• Aim of the exercise: Where a picture appears, skip it and copy everything else in the listing exactly.

******************************

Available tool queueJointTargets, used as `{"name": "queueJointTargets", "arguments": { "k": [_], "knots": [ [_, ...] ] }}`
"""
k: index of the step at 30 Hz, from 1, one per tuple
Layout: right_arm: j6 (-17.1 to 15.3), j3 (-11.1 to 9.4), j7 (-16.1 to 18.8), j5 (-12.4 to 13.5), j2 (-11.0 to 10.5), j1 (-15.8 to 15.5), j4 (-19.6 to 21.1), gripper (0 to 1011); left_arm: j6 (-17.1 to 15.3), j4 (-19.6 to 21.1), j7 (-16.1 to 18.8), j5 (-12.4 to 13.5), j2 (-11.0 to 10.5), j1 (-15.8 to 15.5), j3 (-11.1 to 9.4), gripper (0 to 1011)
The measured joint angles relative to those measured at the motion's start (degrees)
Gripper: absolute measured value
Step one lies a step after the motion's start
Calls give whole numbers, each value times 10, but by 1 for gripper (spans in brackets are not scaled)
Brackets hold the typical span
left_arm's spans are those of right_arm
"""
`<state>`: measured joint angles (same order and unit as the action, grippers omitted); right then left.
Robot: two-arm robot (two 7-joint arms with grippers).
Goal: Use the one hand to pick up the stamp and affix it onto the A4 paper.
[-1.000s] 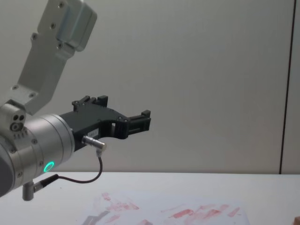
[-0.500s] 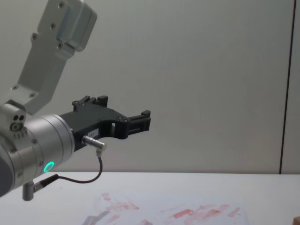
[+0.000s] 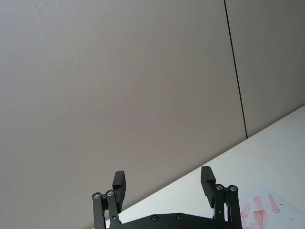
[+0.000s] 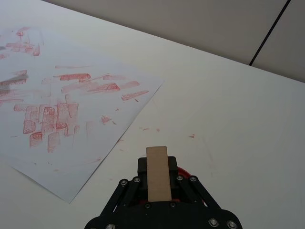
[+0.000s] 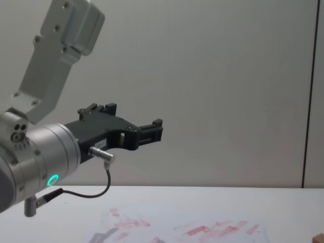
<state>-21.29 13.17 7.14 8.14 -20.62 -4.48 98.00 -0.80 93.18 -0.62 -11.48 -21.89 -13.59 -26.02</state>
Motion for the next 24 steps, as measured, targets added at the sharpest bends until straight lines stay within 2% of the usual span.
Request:
{"name": "queueJointTargets", "arguments": {
  "k": [11,24],
  "knots": [
    [15,-6,-6,9,0,-1,4,220,0,0,0,0,0,0,0,1003],
    [13,-21,-11,51,-6,-5,37,220,0,0,0,0,0,0,0,1003]
  ]
}}
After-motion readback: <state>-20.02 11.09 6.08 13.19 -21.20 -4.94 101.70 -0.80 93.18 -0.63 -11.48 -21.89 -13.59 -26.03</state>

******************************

• Exercise response:
Available tool queueJointTargets, used as `{"name": "queueJointTargets", "arguments": { "k": [_], "knots": [ [_, ...] ] }}`
"""
k: index of the step at 30 Hz, from 1, one per tuple
Layout: right_arm: j6 (-17.1 to 15.3), j3 (-11.1 to 9.4), j7 (-16.1 to 18.8), j5 (-12.4 to 13.5), j2 (-11.0 to 10.5), j1 (-15.8 to 15.5), j4 (-19.6 to 21.1), gripper (0 to 1011); left_arm: j6 (-17.1 to 15.3), j4 (-19.6 to 21.1), j7 (-16.1 to 18.8), j5 (-12.4 to 13.5), j2 (-11.0 to 10.5), j1 (-15.8 to 15.5), j3 (-11.1 to 9.4), gripper (0 to 1011)
The measured joint angles relative to those measured at the motion's start (degrees)
Gripper: absolute measured value
Step one lies a step after the motion's start
Calls give whole numbers, each value times 10, but by 1 for gripper (spans in brackets are not scaled)
Brackets hold the typical span
left_arm's spans are those of right_arm
"""
`<state>`: measured joint angles (same order and unit as the action, grippers omitted); right then left.
Robot: two-arm robot (two 7-joint arms with grippers).
Goal: Use the one hand to pick up the stamp and affix it onto the A4 paper.
[-1.000s] 
[-0.500s] 
[+0.000s] 
[+0.000s] 
[+0.000s] 
<state>-21.29 13.17 7.14 8.14 -20.62 -4.48 98.00 -0.80 93.18 -0.62 -11.48 -21.89 -13.59 -26.02</state>
Motion for the next 24 steps, as measured, targets added at the sharpest bends until straight lines stay within 2% of the usual span.
Request:
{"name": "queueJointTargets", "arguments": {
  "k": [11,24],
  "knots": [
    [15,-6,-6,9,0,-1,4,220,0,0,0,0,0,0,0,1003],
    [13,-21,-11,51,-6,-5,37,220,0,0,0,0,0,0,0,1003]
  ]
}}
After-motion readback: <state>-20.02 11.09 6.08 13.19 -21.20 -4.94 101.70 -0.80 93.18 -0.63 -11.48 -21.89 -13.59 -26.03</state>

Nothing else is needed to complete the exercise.